• [What to do]: Every line below from the one containing "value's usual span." through the one containing "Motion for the" must be transcribed exactly. Omit all lines outside that stretch.

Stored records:
*** Begin section ***
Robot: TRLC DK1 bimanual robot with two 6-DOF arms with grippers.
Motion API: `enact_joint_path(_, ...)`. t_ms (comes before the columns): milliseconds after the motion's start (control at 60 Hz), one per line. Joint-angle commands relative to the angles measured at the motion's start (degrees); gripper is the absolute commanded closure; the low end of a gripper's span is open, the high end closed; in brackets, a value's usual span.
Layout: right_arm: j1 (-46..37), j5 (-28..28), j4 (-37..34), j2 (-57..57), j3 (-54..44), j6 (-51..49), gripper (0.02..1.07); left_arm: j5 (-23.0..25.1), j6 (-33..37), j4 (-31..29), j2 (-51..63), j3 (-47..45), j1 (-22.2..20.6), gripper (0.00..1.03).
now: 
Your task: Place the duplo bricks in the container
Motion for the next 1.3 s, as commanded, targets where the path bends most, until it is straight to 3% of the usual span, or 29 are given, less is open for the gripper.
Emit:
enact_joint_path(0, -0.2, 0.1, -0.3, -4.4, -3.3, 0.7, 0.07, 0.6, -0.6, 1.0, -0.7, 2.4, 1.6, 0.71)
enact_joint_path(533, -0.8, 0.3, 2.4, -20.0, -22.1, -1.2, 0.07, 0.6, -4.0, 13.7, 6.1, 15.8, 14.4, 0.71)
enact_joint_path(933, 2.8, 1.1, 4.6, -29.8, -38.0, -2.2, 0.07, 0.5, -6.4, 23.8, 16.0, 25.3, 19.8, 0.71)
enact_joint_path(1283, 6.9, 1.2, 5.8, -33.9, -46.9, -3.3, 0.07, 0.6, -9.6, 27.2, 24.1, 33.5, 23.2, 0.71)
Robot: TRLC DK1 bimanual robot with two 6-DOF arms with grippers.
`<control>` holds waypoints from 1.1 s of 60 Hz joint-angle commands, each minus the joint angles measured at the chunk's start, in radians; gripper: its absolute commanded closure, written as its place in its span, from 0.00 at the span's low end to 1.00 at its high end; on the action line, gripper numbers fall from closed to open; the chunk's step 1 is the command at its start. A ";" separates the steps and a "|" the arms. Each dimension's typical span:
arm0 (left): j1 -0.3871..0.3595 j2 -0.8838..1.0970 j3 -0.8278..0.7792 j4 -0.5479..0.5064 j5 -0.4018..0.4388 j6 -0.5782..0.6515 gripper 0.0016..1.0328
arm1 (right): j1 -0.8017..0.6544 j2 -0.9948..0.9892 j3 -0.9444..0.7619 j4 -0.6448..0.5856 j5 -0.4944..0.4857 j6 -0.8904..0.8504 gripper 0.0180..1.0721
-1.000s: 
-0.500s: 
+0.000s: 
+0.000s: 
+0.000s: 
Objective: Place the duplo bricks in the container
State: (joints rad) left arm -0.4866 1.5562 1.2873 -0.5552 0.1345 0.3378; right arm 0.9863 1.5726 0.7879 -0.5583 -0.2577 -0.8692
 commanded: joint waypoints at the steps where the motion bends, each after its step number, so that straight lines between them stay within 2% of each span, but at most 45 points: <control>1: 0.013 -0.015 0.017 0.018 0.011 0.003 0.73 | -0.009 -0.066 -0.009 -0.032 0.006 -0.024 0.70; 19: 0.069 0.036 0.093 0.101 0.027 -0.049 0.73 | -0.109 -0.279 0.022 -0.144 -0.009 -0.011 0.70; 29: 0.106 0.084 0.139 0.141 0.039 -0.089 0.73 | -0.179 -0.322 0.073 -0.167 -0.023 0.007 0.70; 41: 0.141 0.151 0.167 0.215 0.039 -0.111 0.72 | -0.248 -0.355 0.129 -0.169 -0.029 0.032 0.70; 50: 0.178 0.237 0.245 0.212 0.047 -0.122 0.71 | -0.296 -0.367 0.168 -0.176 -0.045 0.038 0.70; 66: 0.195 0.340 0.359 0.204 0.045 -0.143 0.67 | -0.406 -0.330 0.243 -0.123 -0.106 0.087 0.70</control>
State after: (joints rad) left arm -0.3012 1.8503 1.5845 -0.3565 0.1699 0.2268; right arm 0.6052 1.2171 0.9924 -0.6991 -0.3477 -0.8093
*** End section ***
• [Response to this exercise]:
Motion API: `enact_joint_path(_, ...)`. t_ms (comes before the columns): milliseconds after the motion's start (control at 60 Hz), one per line. Joint-angle commands relative to the angles measured at the motion's start (degrees); gripper is the absolute commanded closure; the low end of a gripper's span is open, the high end closed; in brackets, a value's usual span.
Layout: right_arm: j1 (-46..37), j5 (-28..28), j4 (-37..34), j2 (-57..57), j3 (-54..44), j6 (-51..49), gripper (0.02..1.07); left_arm: j5 (-23.0..25.1), j6 (-33..37), j4 (-31..29), j2 (-51..63), j3 (-47..45), j1 (-22.2..20.6), gripper (0.00..1.03).
now: 
Your task: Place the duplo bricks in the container
Motion for the next 1.3 s, as commanded, targets where the path bends most, until it is straight to 3% of the usual span, or 29 are given, less is open for the gripper.

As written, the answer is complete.